# Fun dog show in Gillingham, Kent 25th June 2011



## PennyH (Dec 30, 2008)

Fun Dog Show at Brompton Westbrook Primary School, Kings Bastion, Gillingham, Kent. ME7 5DQ on Saturday 25th June 2011.
Judging from 11.00am.

1. Best fancy dress
2. Prettiest bitch
... 3. Most handsome dog
4. Best Veteran (over 7 years of age)
5. Best rescued or re-homed
6. Most appealing eyes
7. Waggiest tail
8. Cutest puppy (under 1 year)
9. Child handler (11 years and under)
10. Best 6 legs (dog and handler)
11. Best trick
12. Best condition

For more information, contact Mrs Penny Harrison on 01634 844152 or email [email protected]

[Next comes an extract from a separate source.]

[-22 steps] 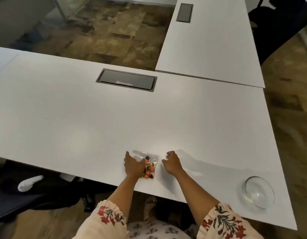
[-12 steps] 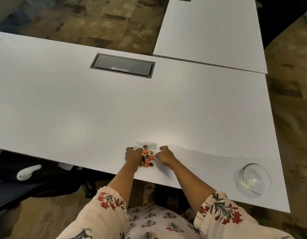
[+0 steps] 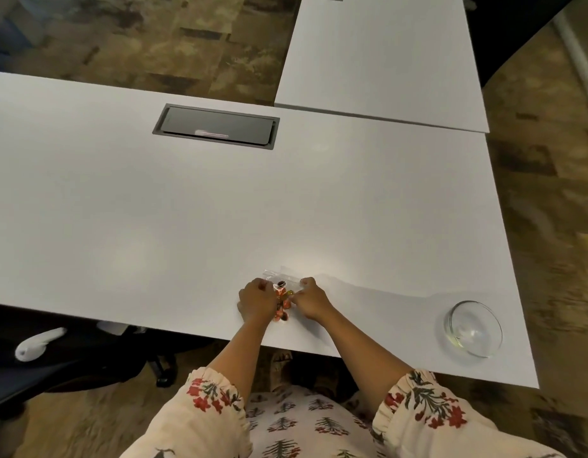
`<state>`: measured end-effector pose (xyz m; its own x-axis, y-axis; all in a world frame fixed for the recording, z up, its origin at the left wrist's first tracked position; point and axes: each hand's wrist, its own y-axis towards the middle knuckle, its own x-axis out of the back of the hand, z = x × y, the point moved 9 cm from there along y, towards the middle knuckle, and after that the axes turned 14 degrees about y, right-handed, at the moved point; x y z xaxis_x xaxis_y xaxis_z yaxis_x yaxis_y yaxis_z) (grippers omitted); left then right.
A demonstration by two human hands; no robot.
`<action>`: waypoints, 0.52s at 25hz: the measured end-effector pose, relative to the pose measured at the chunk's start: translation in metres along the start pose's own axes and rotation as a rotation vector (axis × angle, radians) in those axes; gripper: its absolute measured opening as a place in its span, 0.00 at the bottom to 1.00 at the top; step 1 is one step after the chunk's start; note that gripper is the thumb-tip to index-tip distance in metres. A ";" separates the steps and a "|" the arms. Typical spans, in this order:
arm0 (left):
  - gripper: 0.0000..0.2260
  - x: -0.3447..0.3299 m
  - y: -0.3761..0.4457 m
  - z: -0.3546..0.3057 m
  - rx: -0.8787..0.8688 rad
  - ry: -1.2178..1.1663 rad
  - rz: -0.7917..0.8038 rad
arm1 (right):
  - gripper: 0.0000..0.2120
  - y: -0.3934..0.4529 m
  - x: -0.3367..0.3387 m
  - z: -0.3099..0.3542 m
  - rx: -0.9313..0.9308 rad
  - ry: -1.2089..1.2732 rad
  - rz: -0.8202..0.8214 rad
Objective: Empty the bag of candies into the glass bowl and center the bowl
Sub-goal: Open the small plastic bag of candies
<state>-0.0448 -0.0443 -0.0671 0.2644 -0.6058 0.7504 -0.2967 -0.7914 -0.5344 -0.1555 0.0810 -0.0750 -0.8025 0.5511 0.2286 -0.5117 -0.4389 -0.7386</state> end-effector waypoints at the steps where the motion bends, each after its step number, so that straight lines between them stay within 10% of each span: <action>1: 0.10 -0.001 -0.002 -0.007 -0.053 -0.048 0.006 | 0.30 -0.003 0.006 0.004 0.067 -0.071 -0.043; 13: 0.10 0.018 -0.025 -0.067 -0.379 -0.154 -0.102 | 0.09 -0.040 0.084 0.044 0.549 -0.090 -0.290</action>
<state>-0.0937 -0.0300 -0.0139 0.4354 -0.5539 0.7097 -0.5713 -0.7792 -0.2578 -0.2159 0.1132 0.0017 -0.6181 0.6509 0.4408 -0.7761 -0.5943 -0.2107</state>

Rosettes to 4th place and also VHCs. Best in show and reserve best in show trophies.

Hope to see you there!


----------



## babycham2002 (Oct 18, 2009)

Looking forward to it


----------



## PennyH (Dec 30, 2008)

Getting really excited now. Lots of stalls and hopefully lots of visitors coming next Saturday to our fun dog show.
Let's just hope the weather is a little nicer than today (but not quite as hot as last year please!!!!)
Hope to see some of you there.
I will be the lady who is not quite tall enough for her weight, running about like a headless chicken, trying to look super cool and efficient - and failing miserably!!


----------



## dexter (Nov 29, 2008)

who is the judge?


----------



## Guest (Jun 20, 2011)

I've sent you an e-mail because I'd like to come


----------



## PennyH (Dec 30, 2008)

Gopher - I didn't get an email from you.
Everyone is welcome to come along so hope to see you there.
You can pm me on here if you have any questions.
x


----------



## PennyH (Dec 30, 2008)

Just wanted to say a big thank you to everyone who came along and made yesterday such a fantastic day!
The weather was very kind to us and we managed to fit everyone and everything in that we planned!!
Thanks to all who helped and all who attended.
Hope you all enjoyed it and we will do it all again sometime!!
xxx


----------